TDAH et Trouble d’Usage d’Alcool

Une synthèse de littérature et guidance clinique, parue dans la revue Neuro-Biobehavioral Reviews (NBR).

Alcool

Malgré une littérature de plus en plus abondante sur l’interconnexion complexe entre le Trouble Déficit Attentionnel / Hyperactivité (TDAH) et la consommation de substances, les revues s’intéressant plus spécifiquement à l’alcool sont peu abondantes, en partie avec une approche neurobiologique. C’est cet objectif qu’on poursuivi les auteurs de cette revue narrative, parue dans Neuro-Biobehavioral Reviews (NBR), journal très prestigieux à plus de 10 d’Impact Factor.

Le TDAH et le trouble de l’usage de l’alcool partagent des facteurs de risques développementaux, ainsi que des bases physiopathologiques communes : neuropsychologiques, génétiques et neurobiologiques, impliquant la neurotransmission glutamatergique et catécholaminergique (notamment la dopamine).  L’impulsivité associée à des troubles du système de récompense, qui sont des caractéristiques partagées par les deux troubles, rendent ainsi les patients TDAH vulnérables à la consommation d’alcool, qui présentent un risque de 43% d’en développer un trouble de l’usage. Réciproquement environ 20% des patients avec un trouble de l’usage de l’alcool présentent un TDAH. Mais ces chiffres demeurent actuellement largement sous-estimés.  

De plus, il est à noter que le trouble de l’usage de l’alcool est non seulement plus sévère, mais débute également à un âge plus précoce chez les patients TDAH que dans la population générale, et qu’il est plus souvent associé à la consommation d’autres substances.  De même que le TDAH et le trouble de l’usage de l’alcool constituent tous deux des facteurs de risques de dépression, d’état de stress post-traumatique, et de comportements à risque, l’association des deux majore celui de décès prématuré.  

Il apparaît ainsi nécessaire que des mesures de dépistage du TDAH, associées à des protocoles thérapeutiques, doivent être mis en œuvre dans le contexte de la prise en charge d’un trouble de l’usage de l’alcool. Pour ce faire, le questionnaire ASRS (Adult ADHD Self Report Scale) est utilisé en pratique pour le dépistage en routine, pouvant être complété par la CAARS-S-SR (Conners’ ADHD Adult Rating Scale) afin d’obtenir une meilleure spécificité. Le diagnostic de TDAH repose ensuite sur un diagnostic clinique, et l’utilisation d’entretiens semi dirigés, telles que la CAADID (Conners’ Adult ADHD Diagnostic Interview for DSM-IV) ou la DIVA (Diagnostic Interview for Adult ADHD), constituent des outils intéressants. 

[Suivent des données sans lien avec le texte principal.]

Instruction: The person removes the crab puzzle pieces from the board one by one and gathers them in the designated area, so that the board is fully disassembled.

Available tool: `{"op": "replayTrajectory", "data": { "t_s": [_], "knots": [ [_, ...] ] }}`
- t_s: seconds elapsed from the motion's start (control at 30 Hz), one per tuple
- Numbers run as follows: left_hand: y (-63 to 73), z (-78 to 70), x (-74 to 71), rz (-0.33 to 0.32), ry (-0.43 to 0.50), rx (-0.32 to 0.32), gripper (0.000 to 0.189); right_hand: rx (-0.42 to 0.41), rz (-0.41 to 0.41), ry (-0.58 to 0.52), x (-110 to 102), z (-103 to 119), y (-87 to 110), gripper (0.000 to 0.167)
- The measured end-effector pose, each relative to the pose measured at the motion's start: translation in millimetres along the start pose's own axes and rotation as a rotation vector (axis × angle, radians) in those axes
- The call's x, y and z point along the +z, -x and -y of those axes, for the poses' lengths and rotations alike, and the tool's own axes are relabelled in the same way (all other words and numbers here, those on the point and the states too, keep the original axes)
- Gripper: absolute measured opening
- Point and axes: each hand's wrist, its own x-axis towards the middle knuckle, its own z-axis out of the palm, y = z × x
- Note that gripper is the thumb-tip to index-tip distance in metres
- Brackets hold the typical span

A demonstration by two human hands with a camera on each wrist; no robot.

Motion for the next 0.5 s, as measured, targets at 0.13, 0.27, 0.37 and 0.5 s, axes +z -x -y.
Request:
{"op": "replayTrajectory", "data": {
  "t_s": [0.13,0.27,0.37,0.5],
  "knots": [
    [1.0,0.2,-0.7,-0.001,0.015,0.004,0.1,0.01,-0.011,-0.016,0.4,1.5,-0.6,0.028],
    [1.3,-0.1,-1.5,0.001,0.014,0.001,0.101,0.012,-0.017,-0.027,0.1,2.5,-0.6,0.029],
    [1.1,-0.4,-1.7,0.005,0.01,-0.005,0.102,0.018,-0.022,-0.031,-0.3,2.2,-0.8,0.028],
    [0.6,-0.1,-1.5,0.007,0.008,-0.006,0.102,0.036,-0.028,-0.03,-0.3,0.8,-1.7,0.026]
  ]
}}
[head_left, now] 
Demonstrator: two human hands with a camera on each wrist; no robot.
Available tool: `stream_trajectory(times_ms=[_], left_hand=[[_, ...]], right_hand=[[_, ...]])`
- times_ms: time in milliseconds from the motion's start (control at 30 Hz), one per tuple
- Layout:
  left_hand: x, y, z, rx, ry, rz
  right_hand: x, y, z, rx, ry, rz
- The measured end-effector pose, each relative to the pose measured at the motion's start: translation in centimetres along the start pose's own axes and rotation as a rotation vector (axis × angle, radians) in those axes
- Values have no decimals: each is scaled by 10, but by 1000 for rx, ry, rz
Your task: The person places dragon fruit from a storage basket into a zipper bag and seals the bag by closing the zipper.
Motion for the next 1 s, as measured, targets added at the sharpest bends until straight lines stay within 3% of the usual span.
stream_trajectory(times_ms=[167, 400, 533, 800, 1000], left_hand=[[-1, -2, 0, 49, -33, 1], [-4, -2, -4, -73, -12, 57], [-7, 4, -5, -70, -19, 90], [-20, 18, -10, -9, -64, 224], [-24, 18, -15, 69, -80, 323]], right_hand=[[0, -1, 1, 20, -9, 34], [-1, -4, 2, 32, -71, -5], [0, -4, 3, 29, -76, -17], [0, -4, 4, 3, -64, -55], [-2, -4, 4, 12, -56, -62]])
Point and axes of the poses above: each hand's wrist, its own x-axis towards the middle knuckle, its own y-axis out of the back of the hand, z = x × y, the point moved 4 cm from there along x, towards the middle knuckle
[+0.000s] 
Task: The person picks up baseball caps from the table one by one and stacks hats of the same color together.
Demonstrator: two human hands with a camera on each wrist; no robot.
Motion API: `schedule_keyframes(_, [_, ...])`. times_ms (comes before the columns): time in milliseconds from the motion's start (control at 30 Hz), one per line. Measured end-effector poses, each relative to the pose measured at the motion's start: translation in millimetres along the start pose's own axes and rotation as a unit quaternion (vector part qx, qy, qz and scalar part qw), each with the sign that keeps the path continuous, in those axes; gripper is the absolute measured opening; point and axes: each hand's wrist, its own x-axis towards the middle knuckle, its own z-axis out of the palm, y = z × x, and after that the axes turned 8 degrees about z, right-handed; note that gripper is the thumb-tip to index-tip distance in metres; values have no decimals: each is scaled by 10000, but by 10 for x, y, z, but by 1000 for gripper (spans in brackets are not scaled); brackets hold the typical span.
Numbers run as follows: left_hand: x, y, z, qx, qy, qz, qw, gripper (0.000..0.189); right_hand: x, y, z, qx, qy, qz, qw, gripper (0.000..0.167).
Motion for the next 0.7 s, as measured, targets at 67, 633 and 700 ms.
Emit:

Concernant la prise en charge : des traitements, stimulants à longue durée d’action ou bien non stimulants, peuvent être utilisés pour traiter les patients TDAH atteints d’un trouble de l’usage de l’alcool.  Les traitements stimulants, à l’instar du méthylphénidate, sont les plus couramment utilisés dans la prise en charge du TDAH, suivant les recommandations internationales en vigueur après avoir fait la preuve de leur efficacité et de leur sécurité. Au contraire de favoriser le développement de conduites addictives, les études montrent que ces traitements contribuent à les diminuer, et plus particulièrement lorsqu’ils sont initiés précocement et à dose efficace. En cas de risque de mésusage il serait préférable, selon certains auteurs, de choisir un traitement non psychostimulant telles que l’atomoxetine ou la guanfacine. Il est par ailleurs crucial de combiner le traitement pharmacologique à une prise en charge psychothérapeutique.  

Enfin, l’identification des individus à risques de développer un trouble de l’usage de l’alcool constitue quant à elle un facteur clé de prévention, et plus particulièrement ceux présentant un TDAH ou un Trouble Oppositionnel avec Provocation (en temps que première comorbidité du TDAH chez l’enfant).